Originally posted by Ratmagiclady
People don't live by 'award-winning' shots, though. If you're trying to live by it, you need as much to work at the right time as possible.

A tyro can take perfect photos occasionally - mostly due to luck, the semi-pro do it more often, and the pro have to come up with at least a few customer-acceptable shots every time! The chance is greater if you have equipment you know backwards and forward, equipment that gives similar results again and again - flaky AF, or AE, is not loved by anyone, so the pro normally wants manual over-rides!
My experience tells me that with almost anything you use, having a lot of skill goes a long, long way. And the pro needs equipment that works day after day, year round, no matter if it is outdoor equipment, wood working tools, cameras & lenses, or like me, an ex-thechnical illustrator, buses. Sadly, my employer can't afford the best buses on the market, nor pay the best money for their maintenance staff, or cleaners, so they get what they pay for.
Same is with my camera gear: It is now Pentax K-x, because it was what I could afford just then, when I moved up to DSLR. I combined the K-x with a Metz 58 AF-1 flash, and two Tamron zoom lenses. I don't consider any of it pro, except perhaps the flash.
Still, some of the best photos I've taken have been taken with my Konica KD-500, due to its rich colours (especially if set to EV -0.5, or so). It has a good macro, but it would never survive professional use (barely survived a few years of vacation use!).
I mainly photograph while outdoors, often on paddling expeditions/travels abroad, and with age I have assembled a lot of gear that works over and over - that which doesn't, I've scrapped (love MSR equipment, Kleppers, and Hilleberg). The K-x is just too new for me assess, but no complains as yet - excellent low light ability, that's for sure!
When I went to art school (in the mid 70s), we had a year when we were taught most there was to know about conventional photography, in studio and outdoors, by a few old pros, and that's when I learned that quality is important - cameras that wasn't top mechanical quality didn't survive the use by us teenagers, year after year.

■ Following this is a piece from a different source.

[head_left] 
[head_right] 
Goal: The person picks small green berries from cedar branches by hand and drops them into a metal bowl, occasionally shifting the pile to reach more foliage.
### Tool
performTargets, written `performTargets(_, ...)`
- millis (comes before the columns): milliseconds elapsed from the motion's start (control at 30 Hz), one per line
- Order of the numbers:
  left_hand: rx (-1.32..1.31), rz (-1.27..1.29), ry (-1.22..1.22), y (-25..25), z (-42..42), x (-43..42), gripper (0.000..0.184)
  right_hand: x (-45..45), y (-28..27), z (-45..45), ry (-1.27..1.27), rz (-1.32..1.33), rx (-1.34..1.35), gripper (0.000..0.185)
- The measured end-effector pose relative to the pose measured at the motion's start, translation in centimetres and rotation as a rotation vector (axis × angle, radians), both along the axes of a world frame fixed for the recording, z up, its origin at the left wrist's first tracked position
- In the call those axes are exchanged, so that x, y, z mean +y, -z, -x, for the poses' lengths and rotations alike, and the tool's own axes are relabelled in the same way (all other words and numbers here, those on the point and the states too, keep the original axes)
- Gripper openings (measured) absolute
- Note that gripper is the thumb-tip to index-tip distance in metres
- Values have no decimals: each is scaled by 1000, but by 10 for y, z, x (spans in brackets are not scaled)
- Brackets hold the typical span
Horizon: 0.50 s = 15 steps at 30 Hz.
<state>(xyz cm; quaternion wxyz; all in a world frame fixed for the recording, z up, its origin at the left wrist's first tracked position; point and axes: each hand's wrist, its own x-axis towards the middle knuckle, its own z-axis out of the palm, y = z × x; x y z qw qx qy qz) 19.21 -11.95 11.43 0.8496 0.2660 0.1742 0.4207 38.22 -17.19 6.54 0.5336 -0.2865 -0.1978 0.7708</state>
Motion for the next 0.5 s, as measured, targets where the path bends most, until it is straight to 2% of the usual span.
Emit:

They had had most models, of most makes, but the few that survived were kind of interesting: Hasselblads (including the SWC), Sinars, Leica M3s, (some 645 type - probably Pentax); plus the odd Canon, and Nikons. Other makes just didn't make it, period. The Nikons were very old, from the days they were all called Nikkormats; they never died - early 60s model, I guess, and a few Canon Pellix, which you probably never have heard of.
The weak spot in Canons in those days were the mirror mechanisms, that wore out fast, so Canon introduced, as a stop-gap measure, the Pellix, which had a fixed one-way mirror, just lightly coated with silver, so most of the light passed straight through to film, and just a little of it was reflected up into the penta-prism viewfinder.
You lost a step, or two, and the viewfinder was slightly darker than those in the Nikkormats, or that of my own 50's vintage Edixa - otherwise no problem.
I also happened to befriend a camera wizard, around then, who had a big camera repair shop, and did a lot of special adaptions of lenses of one make to fit on another - I had a tiny Olympus macro that fitted my Edixa and my Mamiya (M42 thread both).
In those days there was a lot of problems with the new Pentaxes, that tried to be as small and light as the Olympus OMs, but the gears inside the Olympuses were as hefty as ever. Sadly, that generation of Pentaxes used smaller gears than the earlier models, so just slightly stubborn film cassettes and a pair of powerful hands could easily ruin the gears - which lead to pros abandoning Pentaxes, as you never want a camera failure while on the job, do you?! So my friend had a lot of Pentax customers, but, sensibly, changed brand to Olympus himself!
I've met pros with a single faithful compact, I've met amateurs with a car full of camera equipment - who'm am I to say who takes the best pictures?!
I myself switched to DSLR mainly due to dust problems with my compacts - no way you can clean their innards yourself, is there!
And I'll stay away from Fujis (well, they do manufacture all modern Hasselblads - I could accept one of those)!
Hope there will be a K-8, or K-9, soon :-)! K-nine, sounds good :-)! Woof!